A friend and I have been discussing a contemporary classic novel often assigned to middle school-aged children. We’ve touched on how the themes and characters were developed, how those themes and storylines would be understood by the younger reader, and the introduction of heavier topics to a younger mind.
As I thought about this novel, I started creating a class assignment for students I no longer teach. However, the assignment is one that can be applied in life, not just the classroom.
What would be different in your life if the people you knew and situations you experienced were missing? Would you be as anxious? Would you be as loving? Would you be as bitter? As unforgiving? Would you be a hopeful? As cynical? Would you be able to love as easily?
How have you been impacted ?
These questions are not meant to be answered with yes or no. I ask them because I have seen the positive and negative impact others have on their children, the people within their family, their circle of friends. The relationships also impact how we relate to our Heavenly Father. Do we believe it when Scripture tells us that God loves us with an everlasting love (Jeremiah 31:3)? Do we accept the grace He offers through the death and resurrection of Jesus?
Do we allow the wounds caused by others to prevent the healing offered by God?
I firmly believe that answer is yes.
Best Beloved, throughout our lives we have had people speaking to us, speaking into our souls about our worth, our value, our importance, and our acceptance. I have watched young women nearly destroy their marriages because of their early training in life. They were brought up by mothers and grandmothers who taught them to distrust men due to their own bad relationships.
I have watched couples instill in their children a profound love and respect for others because they modeled this love and respect in their own marriage. I am confident as the children grow they will in turn, share this same love and respect with others.
A precious friend, of over 35 years, has chosen to break the chains of her family of origin. She grew up with distrust and malicious revengeful behavior among those who had been emotionally injured in her family. Parents who no longer spoke with their children, siblings who tried to edge the other one out of the inheritance. When my friend married, she knew it was her opportunity to show her future children how to love unconditionally, to give grace, to be merciful. All these years later, she has succeeded. Her sons know that life lived with grace can come with heartache, but it is always worth it.
Dear Ones, the assignment I mentioned above is worth the reflection. Are you loving as you were loved? Are you holding grudges and teaching your children how to distrust others? Have you handed all of the pain that comes in your family heritage to our Heavenly Father and asked Him to meet you in the middle of your sorrows- to help you find healing?
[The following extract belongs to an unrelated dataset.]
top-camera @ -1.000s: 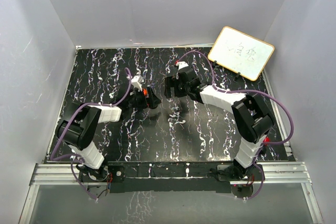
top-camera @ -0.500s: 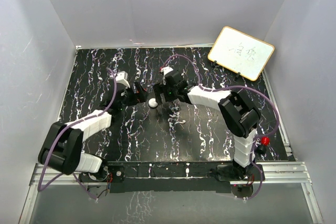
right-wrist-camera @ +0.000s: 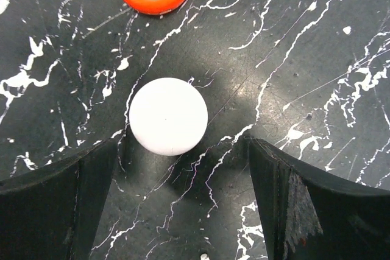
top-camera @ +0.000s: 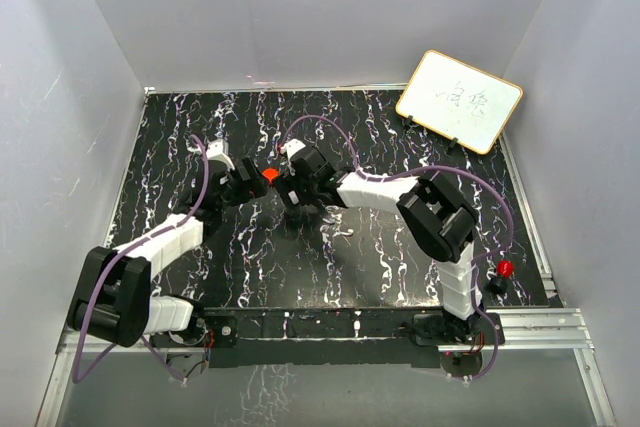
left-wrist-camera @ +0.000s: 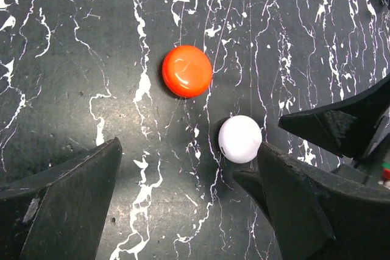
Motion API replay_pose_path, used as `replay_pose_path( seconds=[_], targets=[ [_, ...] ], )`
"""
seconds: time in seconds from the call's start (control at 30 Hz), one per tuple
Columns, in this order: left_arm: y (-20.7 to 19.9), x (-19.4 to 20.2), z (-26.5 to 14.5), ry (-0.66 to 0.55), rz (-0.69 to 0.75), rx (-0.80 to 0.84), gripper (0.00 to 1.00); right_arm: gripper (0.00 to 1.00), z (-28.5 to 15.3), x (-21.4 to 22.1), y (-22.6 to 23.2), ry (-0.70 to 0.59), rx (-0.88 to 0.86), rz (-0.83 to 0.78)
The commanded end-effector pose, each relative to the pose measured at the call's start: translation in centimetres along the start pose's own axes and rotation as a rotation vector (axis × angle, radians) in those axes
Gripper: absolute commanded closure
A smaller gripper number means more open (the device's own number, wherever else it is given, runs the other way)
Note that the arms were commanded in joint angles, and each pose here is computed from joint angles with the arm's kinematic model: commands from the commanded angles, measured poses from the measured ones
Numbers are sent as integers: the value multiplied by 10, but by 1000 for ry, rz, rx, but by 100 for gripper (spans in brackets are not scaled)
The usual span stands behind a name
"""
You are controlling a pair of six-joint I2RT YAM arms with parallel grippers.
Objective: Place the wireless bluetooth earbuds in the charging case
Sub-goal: Pick up the charging case at the center of the board.
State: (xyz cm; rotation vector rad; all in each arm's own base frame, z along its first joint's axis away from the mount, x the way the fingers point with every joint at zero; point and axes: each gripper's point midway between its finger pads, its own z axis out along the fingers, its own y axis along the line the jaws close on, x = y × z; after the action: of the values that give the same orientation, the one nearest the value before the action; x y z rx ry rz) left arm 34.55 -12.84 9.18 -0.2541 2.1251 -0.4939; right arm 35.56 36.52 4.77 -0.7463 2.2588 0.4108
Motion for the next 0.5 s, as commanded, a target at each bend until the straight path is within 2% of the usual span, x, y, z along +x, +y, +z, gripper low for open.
replay_pose_path(
  seconds=[0.0,0.47],
  targets=[
    [2,-7,-10,-18,-17,2,9,14,6,-25,4,-63,31,-45],
    [13,-8,-14,-30,-41,-25,8,30,21,-21,9,-51,45,-50]
  ],
)
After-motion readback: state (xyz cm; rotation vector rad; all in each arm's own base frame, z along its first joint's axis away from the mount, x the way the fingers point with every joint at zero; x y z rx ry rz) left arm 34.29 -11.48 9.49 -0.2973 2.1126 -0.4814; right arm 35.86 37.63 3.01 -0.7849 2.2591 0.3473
Sarah Young, author of Jesus Calling, describes it as the “art of receiving.” We need to learn how to train our heart and mind and soul to accept the perfect, healing love from our Heavenly Father.
His love and mercy, His grace and healing are one word away from being poured into our lives. That one word is Jesus.
Jesus carries the power of Heaven, the victory over the enemy and Hell itself. When we utter His name, the enemy must leave (James 4:7-8). The negative words, thoughts, and memories are all his work in the eternal scheme of things. Do not allow the enemy another moment to tear you down. Allow Jesus in, come into His healing. It is time to stop being on the outside looking in, believing you are not worthy of all Jesus is offering to you.
It’s time Best Beloved, just come in.